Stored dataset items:
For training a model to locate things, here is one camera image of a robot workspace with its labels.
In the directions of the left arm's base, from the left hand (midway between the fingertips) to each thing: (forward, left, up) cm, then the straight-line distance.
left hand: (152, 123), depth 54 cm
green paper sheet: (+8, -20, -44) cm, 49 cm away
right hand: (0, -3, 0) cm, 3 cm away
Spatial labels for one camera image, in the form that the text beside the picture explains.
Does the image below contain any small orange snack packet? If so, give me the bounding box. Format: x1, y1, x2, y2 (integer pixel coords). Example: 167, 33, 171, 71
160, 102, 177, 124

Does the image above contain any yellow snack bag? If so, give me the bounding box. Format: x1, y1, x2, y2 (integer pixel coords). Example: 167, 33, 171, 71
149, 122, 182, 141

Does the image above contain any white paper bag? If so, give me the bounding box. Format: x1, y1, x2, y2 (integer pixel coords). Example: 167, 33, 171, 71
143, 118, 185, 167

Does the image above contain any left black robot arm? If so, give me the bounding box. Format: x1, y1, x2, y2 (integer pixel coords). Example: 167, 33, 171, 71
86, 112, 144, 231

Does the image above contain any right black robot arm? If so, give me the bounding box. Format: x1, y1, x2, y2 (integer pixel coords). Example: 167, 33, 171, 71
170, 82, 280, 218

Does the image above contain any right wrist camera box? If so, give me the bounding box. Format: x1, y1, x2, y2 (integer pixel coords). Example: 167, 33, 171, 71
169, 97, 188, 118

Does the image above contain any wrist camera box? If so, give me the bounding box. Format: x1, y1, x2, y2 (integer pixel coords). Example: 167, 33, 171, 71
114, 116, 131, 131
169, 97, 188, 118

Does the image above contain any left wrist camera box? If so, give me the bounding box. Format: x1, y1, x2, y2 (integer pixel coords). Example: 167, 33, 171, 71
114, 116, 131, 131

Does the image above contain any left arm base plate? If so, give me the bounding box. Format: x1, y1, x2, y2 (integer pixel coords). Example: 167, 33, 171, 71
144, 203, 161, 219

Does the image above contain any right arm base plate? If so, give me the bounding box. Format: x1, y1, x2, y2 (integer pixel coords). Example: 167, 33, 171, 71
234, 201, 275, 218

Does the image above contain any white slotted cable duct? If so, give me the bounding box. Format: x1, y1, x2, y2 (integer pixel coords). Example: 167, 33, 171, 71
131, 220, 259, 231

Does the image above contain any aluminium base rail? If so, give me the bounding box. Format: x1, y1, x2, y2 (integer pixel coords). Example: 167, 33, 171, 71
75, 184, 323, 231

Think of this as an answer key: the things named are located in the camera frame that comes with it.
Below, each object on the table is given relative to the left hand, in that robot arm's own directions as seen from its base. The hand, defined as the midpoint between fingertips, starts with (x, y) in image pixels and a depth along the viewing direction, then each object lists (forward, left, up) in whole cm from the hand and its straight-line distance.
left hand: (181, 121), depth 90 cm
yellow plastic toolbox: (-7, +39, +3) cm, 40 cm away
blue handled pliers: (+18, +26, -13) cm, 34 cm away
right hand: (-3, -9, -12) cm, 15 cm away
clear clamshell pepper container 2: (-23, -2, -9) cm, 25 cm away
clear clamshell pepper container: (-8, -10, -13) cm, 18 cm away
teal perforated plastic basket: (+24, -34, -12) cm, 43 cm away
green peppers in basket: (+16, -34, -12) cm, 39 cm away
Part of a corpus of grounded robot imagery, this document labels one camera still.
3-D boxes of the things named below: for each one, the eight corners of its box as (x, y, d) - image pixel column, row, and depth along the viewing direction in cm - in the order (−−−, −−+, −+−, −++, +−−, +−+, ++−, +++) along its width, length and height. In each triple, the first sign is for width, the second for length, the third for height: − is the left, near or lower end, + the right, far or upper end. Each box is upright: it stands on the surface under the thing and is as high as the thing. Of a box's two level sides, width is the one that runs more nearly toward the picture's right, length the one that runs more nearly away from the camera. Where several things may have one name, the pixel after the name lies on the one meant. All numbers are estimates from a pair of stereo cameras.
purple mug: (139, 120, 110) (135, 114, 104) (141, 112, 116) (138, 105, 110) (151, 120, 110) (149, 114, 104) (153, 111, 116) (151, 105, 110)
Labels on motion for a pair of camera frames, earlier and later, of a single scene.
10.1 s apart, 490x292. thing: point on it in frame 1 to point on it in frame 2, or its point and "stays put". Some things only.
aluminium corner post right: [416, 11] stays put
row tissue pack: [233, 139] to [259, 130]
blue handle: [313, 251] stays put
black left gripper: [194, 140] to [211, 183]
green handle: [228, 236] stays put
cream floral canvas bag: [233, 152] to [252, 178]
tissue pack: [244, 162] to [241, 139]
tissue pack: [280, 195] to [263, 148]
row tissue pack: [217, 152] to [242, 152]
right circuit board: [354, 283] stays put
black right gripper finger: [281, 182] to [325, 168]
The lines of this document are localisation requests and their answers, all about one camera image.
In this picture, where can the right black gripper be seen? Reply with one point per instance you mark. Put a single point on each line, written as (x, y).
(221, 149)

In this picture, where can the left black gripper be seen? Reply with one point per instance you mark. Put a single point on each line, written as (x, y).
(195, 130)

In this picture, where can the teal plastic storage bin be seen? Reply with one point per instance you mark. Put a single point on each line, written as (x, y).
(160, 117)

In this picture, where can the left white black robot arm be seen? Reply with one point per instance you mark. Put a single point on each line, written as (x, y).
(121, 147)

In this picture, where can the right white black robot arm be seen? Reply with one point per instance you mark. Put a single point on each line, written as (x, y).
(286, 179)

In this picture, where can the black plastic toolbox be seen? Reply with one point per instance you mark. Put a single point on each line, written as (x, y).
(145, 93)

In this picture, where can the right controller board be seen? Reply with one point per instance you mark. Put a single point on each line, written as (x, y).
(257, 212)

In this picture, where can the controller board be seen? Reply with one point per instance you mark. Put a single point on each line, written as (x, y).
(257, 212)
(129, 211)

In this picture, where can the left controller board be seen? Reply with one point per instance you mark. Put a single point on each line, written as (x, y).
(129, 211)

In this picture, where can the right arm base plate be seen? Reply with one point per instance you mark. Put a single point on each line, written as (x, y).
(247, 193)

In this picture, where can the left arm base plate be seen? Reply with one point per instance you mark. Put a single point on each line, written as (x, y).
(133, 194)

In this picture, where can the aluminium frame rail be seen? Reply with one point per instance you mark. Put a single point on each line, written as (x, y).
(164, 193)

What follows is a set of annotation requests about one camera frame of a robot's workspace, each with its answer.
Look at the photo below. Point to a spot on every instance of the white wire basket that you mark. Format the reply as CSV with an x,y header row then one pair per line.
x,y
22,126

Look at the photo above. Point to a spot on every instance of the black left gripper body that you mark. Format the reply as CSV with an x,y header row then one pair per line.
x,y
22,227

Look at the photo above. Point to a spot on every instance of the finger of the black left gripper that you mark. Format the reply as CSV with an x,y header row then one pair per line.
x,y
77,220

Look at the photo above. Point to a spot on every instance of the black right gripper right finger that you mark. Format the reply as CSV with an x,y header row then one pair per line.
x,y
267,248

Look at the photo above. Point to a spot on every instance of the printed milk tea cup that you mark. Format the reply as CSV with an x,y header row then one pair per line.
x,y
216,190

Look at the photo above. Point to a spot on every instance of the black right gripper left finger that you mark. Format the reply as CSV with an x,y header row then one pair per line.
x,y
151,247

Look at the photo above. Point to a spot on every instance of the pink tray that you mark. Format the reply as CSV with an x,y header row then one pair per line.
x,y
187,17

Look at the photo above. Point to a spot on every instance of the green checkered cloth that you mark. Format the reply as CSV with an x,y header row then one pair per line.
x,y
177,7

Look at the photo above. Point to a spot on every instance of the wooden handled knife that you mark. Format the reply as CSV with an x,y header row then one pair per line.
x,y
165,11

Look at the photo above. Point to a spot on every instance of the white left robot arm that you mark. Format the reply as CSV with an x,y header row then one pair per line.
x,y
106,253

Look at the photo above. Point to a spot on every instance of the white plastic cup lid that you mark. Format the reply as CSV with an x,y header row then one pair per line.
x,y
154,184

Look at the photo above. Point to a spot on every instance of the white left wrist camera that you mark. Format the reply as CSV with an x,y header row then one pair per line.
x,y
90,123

==

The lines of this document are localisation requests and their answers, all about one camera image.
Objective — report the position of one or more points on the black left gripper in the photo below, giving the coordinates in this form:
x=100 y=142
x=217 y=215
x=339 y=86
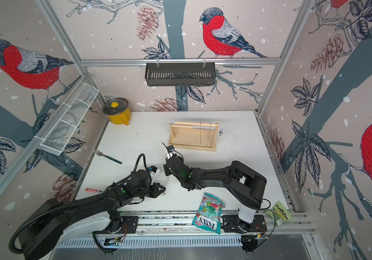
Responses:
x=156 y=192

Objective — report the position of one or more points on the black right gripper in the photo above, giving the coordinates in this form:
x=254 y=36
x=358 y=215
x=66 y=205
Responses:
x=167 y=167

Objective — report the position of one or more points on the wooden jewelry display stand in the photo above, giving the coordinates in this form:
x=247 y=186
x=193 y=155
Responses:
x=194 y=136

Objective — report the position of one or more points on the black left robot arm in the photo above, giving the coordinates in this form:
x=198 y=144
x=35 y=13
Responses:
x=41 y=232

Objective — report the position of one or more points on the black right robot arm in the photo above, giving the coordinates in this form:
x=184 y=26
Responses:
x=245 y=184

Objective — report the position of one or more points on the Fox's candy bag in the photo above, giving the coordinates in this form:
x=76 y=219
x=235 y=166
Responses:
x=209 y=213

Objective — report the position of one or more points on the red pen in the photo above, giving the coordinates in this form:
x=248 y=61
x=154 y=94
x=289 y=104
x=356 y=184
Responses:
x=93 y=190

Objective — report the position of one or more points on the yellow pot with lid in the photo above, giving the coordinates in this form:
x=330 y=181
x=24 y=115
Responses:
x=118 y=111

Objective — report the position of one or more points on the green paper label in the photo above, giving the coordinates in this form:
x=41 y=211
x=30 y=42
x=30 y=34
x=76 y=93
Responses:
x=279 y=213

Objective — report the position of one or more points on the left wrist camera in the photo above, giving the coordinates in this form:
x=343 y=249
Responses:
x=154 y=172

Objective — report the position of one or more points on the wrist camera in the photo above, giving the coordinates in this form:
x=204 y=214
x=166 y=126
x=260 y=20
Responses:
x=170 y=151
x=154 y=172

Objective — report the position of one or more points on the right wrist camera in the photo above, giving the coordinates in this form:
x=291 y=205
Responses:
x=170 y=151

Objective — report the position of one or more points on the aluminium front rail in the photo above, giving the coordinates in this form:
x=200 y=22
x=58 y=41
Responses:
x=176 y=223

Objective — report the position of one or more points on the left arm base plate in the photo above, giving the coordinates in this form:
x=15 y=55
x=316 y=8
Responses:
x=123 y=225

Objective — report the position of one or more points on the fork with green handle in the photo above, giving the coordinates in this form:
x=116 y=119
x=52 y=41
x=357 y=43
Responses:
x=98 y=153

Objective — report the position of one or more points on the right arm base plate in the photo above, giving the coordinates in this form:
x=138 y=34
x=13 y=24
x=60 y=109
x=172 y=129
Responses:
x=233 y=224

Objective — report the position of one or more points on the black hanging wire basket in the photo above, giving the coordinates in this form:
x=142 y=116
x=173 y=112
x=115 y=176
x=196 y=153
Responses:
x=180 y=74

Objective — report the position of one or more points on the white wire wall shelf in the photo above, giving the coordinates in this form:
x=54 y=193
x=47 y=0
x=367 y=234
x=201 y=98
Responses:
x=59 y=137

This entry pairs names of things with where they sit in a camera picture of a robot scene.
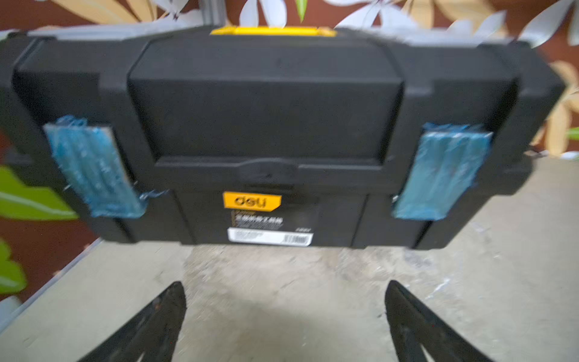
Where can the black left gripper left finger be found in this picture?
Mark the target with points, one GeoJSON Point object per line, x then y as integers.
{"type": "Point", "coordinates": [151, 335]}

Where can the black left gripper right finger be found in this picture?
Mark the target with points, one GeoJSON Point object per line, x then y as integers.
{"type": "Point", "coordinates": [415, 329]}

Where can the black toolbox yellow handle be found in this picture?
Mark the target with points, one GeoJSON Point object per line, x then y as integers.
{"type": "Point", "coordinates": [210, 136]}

--

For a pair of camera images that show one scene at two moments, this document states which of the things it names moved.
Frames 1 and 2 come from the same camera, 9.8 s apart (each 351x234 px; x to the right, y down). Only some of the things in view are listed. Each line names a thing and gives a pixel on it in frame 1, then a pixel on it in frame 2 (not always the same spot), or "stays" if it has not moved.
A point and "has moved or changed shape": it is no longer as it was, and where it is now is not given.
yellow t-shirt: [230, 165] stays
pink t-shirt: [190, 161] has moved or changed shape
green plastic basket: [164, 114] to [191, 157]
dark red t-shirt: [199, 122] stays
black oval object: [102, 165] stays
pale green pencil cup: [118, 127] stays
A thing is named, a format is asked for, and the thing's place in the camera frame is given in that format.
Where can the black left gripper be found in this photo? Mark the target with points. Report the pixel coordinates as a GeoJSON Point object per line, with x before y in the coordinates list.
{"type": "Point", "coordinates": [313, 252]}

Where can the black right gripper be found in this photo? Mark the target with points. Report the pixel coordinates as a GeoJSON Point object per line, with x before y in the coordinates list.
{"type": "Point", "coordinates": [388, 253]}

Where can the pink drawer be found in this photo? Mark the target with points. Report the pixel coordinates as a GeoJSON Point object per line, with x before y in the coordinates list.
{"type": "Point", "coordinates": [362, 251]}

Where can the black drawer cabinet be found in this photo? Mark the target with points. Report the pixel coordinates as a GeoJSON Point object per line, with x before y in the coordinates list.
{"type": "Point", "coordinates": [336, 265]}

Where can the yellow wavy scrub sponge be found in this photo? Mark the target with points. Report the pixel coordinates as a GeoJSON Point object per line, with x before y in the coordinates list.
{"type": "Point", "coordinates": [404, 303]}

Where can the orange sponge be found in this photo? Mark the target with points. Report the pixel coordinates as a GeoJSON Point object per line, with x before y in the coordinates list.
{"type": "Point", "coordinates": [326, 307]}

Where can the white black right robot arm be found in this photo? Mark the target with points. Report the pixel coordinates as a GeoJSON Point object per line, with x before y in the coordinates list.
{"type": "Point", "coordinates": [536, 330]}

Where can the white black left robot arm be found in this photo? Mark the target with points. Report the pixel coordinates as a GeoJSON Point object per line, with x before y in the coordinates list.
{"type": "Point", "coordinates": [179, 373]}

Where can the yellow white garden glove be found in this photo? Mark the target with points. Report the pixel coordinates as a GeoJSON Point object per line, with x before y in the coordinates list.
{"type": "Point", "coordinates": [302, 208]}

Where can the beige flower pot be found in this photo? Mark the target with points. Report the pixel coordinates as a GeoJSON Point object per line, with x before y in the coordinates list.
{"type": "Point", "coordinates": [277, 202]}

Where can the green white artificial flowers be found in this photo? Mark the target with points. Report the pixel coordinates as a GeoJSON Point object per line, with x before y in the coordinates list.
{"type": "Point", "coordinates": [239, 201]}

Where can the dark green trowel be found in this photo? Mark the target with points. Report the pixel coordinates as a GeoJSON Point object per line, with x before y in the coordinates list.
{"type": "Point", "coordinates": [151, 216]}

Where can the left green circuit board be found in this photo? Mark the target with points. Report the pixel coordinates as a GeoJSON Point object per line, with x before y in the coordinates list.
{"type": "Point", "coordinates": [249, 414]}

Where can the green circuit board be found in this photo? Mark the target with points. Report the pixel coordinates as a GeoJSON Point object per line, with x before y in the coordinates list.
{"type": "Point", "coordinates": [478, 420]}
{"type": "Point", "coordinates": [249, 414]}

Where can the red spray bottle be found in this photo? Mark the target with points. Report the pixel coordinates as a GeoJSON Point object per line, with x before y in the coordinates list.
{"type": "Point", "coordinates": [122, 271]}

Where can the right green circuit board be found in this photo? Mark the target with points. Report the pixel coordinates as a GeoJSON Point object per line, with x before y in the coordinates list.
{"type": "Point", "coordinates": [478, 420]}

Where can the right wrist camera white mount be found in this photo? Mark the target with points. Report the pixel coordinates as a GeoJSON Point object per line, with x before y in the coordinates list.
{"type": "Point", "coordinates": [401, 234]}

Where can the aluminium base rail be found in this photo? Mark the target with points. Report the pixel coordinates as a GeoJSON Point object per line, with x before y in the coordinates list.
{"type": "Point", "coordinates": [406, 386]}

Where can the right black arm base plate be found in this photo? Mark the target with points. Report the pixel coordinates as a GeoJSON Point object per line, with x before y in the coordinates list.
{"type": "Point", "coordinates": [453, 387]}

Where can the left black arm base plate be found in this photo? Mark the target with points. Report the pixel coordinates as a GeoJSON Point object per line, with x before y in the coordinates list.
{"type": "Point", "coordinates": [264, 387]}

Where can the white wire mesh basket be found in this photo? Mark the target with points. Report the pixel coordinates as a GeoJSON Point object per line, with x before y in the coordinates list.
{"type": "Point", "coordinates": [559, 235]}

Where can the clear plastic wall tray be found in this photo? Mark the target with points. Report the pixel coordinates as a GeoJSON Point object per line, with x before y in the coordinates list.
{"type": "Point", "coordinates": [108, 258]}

▸ Description of the task: Among the lines of the data, identify those with the word "given". Copy each of them.

▸ Written reply:
Below, each object on the table is given relative to the left hand, in that robot arm's own directions as seen from its base. The hand, defined as the midpoint between fingertips, starts with (x, y) in image pixels and a depth along the viewing direction, then each object lists (forward, left, up) in whole cm from the hand and its straight-line distance.
A point and "has moved or changed shape": it is no longer as it was, and where it is now is not given.
A thing is named, a format is asked for, and the thing's place in the camera frame is given in that format.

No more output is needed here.